Angela and Cade Johnson were married at a laundromat in 2003 when she was 16 and he was 19.
They exchanged vows not by choice, but because the notorious polygamist cult they grew up in — the Fundamentalist Church of Jesus Christ of Latter-Day Saints — forced them to do so.
The cult Angela and Cade were born into made headlines when its infamous “prophet” and leader Warren Jeffs was accused by numerous young victims — including his own children — of molesting them.
Named one of the FBI’s Ten Most Wanted after fleeing the cult to avoid arrest, Jeffs, now 69, was finally taken into custody in Las Vegas in 2006. He was convicted five years later of two counts of child sex abuse and sentenced to life in prison.
Because of the tumult in the church at the time, “We didn’t have too much to do with him,” Angela says. “But if you’ve ever met him, he’s just a creep. Full of arrogance.”
She didn’t like how girls and teens in the cult were forced to wed men they didn’t know. One man she knew had 24 wives.
“Getting married young was everything you were raised to do your whole life,” Angela, now 38, who grew up in British Columbia, Canada, where one branch of the sect is located, tells PEOPLE. “They didn’t even let girls go to school further than 10th grade because they saw no reason for them to get an education.”
Angela and later Cade, who grew up in Hildale, Utah, in the twin cities of Hildale and Colorado City, Ariz., where another part of the cult was located, left the church — and each other — living separate lives until they reconnected several years later.
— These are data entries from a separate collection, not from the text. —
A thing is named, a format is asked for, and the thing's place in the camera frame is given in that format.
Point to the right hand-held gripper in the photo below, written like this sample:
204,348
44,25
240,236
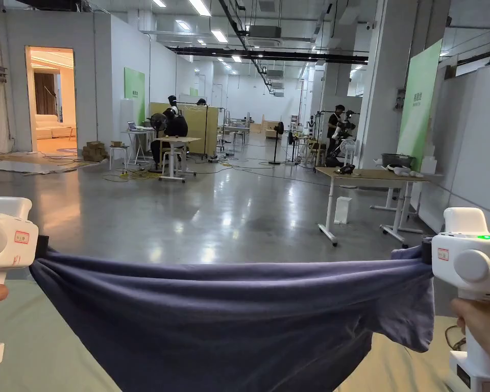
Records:
469,261

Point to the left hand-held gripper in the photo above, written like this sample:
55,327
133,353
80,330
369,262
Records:
4,241

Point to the dark blue shirt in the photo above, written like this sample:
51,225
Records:
228,318

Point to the person's right hand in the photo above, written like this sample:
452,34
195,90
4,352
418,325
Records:
484,326

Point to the bed with pale green sheet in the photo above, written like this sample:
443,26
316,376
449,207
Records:
36,351

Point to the white sofa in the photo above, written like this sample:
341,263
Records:
51,126

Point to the stack of brown cartons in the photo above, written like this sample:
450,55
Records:
94,151

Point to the small white box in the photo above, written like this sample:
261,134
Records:
343,210

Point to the tall green banner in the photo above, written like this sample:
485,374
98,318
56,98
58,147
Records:
418,106

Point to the white standing fan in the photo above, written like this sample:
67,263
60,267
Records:
348,149

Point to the black standing fan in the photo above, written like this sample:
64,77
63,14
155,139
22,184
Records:
158,121
278,130
Today, they are happily married with three children, ages 18, 15 and 3. Both have careers. Angela is a labor and delivery nurse and Cade is a helicopter pilot.
Looking back, Angela says, “It’s been a journey.”
Teenage Bride and Groom
Angela and Cade still can’t believe they got married in a laundromat. They did so because the justice of the peace who performed the necessary legal ceremony was not allowed on church property because she was an “outsider,” Angela explains.
That night, the couple wed again in a religious ceremony. After that, the new teenage bride went home with her new husband, feeling out of sorts. “We both laid in bed awake all night long in the very awkward silence of just, what the heck are we doing?” she says.
As days and weeks went on, Angela realized that she didn’t want to be married. She just wanted to be a normal teenager.
“I was only 16 so I was still wanting to do things that weren’t allowed in the religion,” like listening to pop music from artists like Shania Twain and Britney Spears, she says.
Cade admits that he, too, had been breaking the cult’s strict rules. “I had been listening to music. I would sneak and drink alcohol once in a while.” But after his marriage, as head of his new household, “I realized that we’d better straighten up.”
That meant trying to keep his new bride in line with the cult’s teaching — something he didn’t really want to do.
“She had just been through all this in her father’s household and now here she was back being controlled again with her new husband who was trying to figure it out too,” he says.
The stakes, according to the cult, were higher than ever. “This was all about our ‘eternal salvation,’” he says.
Angela didn’t care. “I was like, ‘This is not for me,’” she says, deciding that she was leaving Cade.
Upset at Angela’s “rebelliousness,” her parents, with the cult’s backing, ultimately sent her to live with an aunt she had never met. But the experience was a positive one for Angela.
“She was amazing and helped me kind of get on my feet and see things from a different perspective,” she says.
Marriage 2.0
Angela stayed with her aunt until June 2004, around the time she and Cade started talking again when her best friend started dating Cade’s best friend.
Angela initially wanted to start divorce proceedings, but after spending time with Cade, who says he had “run away” from the cult, she realized how much they had in common.
“We started kind of seeing each other and talking, and ultimately, we were both like, ‘Well, you’re kind of cool,’” she says. “I joke about this, but he took his shirt off [when they were swimming, and] I was like, ‘Oh, okay. You’re all right,’” she says, laughing.
A month or so later, they decided to give it another try “since we’re already married,” she says. “The worst that can happen is we can get divorced.”
The rest is history. Nowadays, they continue to share a journey of “healing” from the traumas they endured by mountain biking, snowboarding, working on Angela’s children’s clothing line, Glimmers, and spending time with their children. “We allow them to be themselves and try not to shape or form them into something that maybe I would want,” says Cade.
Adds Angela: “I take so much pride in seeing how happy my kids are.”